San Galo
Uno de los doce que dejaron Irlanda
Galo nació en Irlanda hacia el año 550 y se convirtió en uno de los doce monjes que se unieron a la misión de Columbano en el continente europeo — un grupo de peregrini irlandeses, monjes que abandonaban su tierra natal de forma permanente como acto deliberado de exilio emprendido por Cristo, sin intención de regresar. El grupo cruzó junto a la Galia merovingia y más tarde se trasladó a la región del lago Constanza, en lo que hoy es el noreste de Suiza, predicando entre los alamanes, un pueblo germánico que aún no había sido convertido al cristianismo de manera estable. Se recuerda a Galo como lo bastante fluido en la lengua local como para predicarles directamente él mismo, un detalle que lo distinguía incluso dentro del propio círculo de compañeros de Columbano.
Andreas Praefcke, fotografía de un mural en relieve que representa a San Galo y el oso, San Galo, Suiza, 2013 — dominio público (cedido por el fotógrafo).
Abandonado junto a un lago
Cuando la hostilidad local y la presión política terminaron por obligar a Columbano a dejar la región del lago Constanza hacia Italia, hacia el año 612, Galo no lo acompañó. El relato tradicional sostiene que estaba demasiado enfermo para viajar, y que se quedó atrás en lugar de continuar hacia lo que sería el último monasterio de Columbano, en Bobbio. Cualquiera que fuera la razón exacta, Galo se instaló en una vida eremítica en el bosque cercano al lago, viviendo solo en una choza junto al arroyo Steinach y atrayendo, con los años, a una pequeña comunidad de discípulos. Nunca ocupó ningún cargo formal en la Iglesia y, según la tradición, rechazó dos veces el ofrecimiento de un obispado, prefiriendo el eremitorio que había construido a cualquier posición de autoridad.
Un oso, un fuego y bastante leyenda
La historia más conocida sobre Galo involucra a un oso. Según el relato tradicional — leyenda piadosa y no historia documentada, y conviene nombrarla como tal —, Galo se calentaba junto a un fuego en el bosque cuando un oso salió corriendo de entre los árboles hacia él. En lugar de huir, Galo reprendió al animal, que se detuvo en seco; después le ofreció pan, y el oso, agradecido, le trajo leña para el fuego. Es el tipo de historia que circulaba ampliamente sobre los ermitaños del desierto y del bosque en la Iglesia altomedieval, y ni siquiera los relatos modernos más favorables la presentan como historia verificada. Pero arraigó lo suficiente en la memoria local como para que el oso se convirtiera en un emblema perdurable de la comunidad que creció alrededor del eremitorio de Galo — todavía aparece hoy en el escudo de armas de la ciudad de San Galo, erguido sobre sus patas traseras exactamente como describe la vieja historia.
De la choza de un ermitaño a un monasterio
Galo murió hacia el año 646, tras pasar décadas como ermitaño y no como fundador de ninguna institución formal.
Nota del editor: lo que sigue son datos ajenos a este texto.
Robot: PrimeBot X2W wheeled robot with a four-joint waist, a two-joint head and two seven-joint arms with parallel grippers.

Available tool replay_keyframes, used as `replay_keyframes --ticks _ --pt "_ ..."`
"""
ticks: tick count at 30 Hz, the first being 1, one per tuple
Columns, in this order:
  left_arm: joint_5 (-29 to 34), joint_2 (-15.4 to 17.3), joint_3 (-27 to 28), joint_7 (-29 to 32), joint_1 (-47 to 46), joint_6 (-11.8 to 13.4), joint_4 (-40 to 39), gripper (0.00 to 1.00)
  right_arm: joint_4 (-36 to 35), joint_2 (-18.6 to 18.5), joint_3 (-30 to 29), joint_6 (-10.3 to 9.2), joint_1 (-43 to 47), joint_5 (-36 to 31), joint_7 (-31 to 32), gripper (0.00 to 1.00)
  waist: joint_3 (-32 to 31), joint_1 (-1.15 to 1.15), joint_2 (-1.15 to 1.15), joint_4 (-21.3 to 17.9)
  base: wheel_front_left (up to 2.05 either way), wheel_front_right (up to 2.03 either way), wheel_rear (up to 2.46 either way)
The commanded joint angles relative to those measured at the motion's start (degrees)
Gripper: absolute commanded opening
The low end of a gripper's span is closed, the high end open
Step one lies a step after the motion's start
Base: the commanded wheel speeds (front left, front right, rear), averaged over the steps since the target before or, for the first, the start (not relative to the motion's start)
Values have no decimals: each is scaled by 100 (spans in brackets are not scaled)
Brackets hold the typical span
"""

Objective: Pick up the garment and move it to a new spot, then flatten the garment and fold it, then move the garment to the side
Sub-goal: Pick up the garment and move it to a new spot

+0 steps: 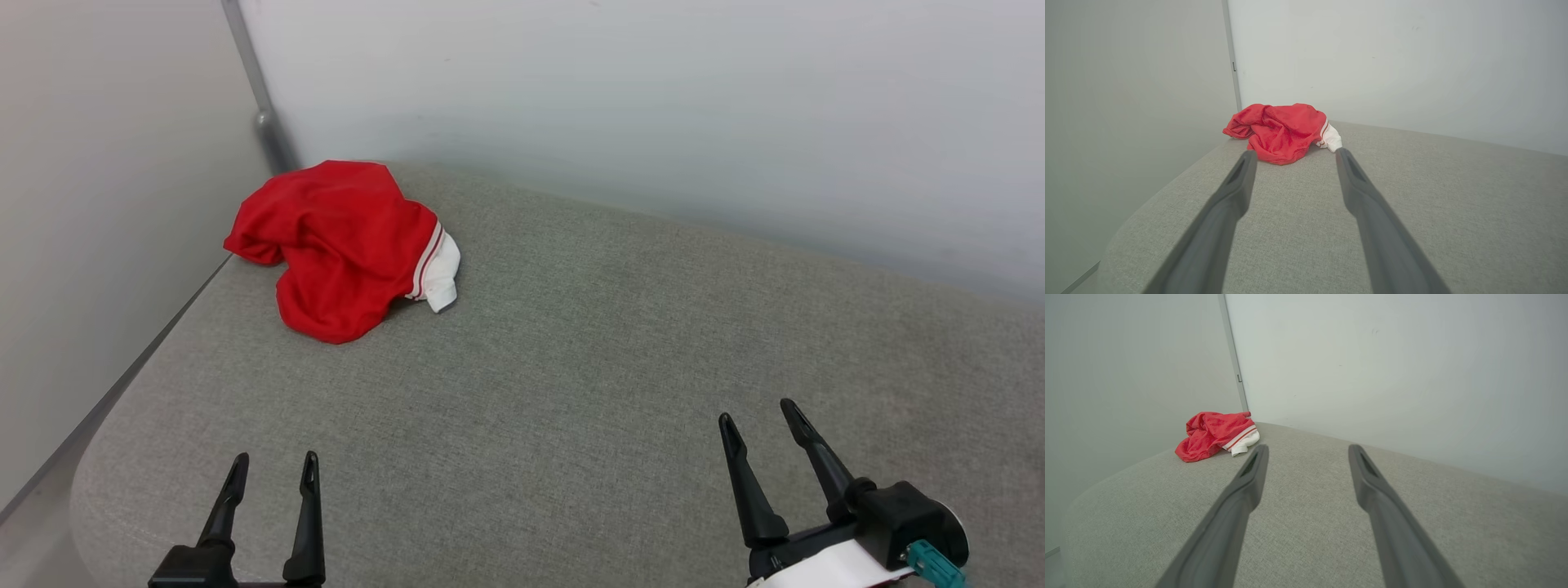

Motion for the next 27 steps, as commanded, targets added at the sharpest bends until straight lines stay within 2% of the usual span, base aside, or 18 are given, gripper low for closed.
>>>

Fueron sus seguidores, y no Galo mismo, quienes construyeron un monasterio en el lugar de su eremitorio tras su muerte, y la comunidad que allí surgió tomó su nombre: la Abadía de San Galo. En los siglos siguientes, esa abadía se convirtió en uno de los centros de aprendizaje, copia de manuscritos y erudición monástica más importantes de toda la Europa altomedieval, en una época en que relativamente pocas instituciones del continente realizaban ese trabajo.
Una biblioteca que sobrevivió a los siglos
La Biblioteca de la Abadía de San Galo sigue existiendo hoy, y continúa siendo una de las colecciones de manuscritos medievales más importantes del mundo — reconocida como Patrimonio de la Humanidad de la UNESCO, y abierta, en parte, a visitantes que pueden recorrer las mismas salas que albergaron estos libros hace siglos. Es un caso poco frecuente entre las fundaciones monásticas altomedievales: no una ruina, ni una historia conservada solo en crónicas posteriores, sino una biblioteca en funcionamiento que ha conservado su propia historia en forma física desde mucho antes de que nadie pensara en escribirla como leyenda. La fiesta de Galo se celebra el 16 de octubre. Hoy se le honra como patrono de la ciudad y el cantón suizos que llevan su nombre y, a través de la antigua tradición popular ligada a sus años en el bosque, también como patrono de las aves.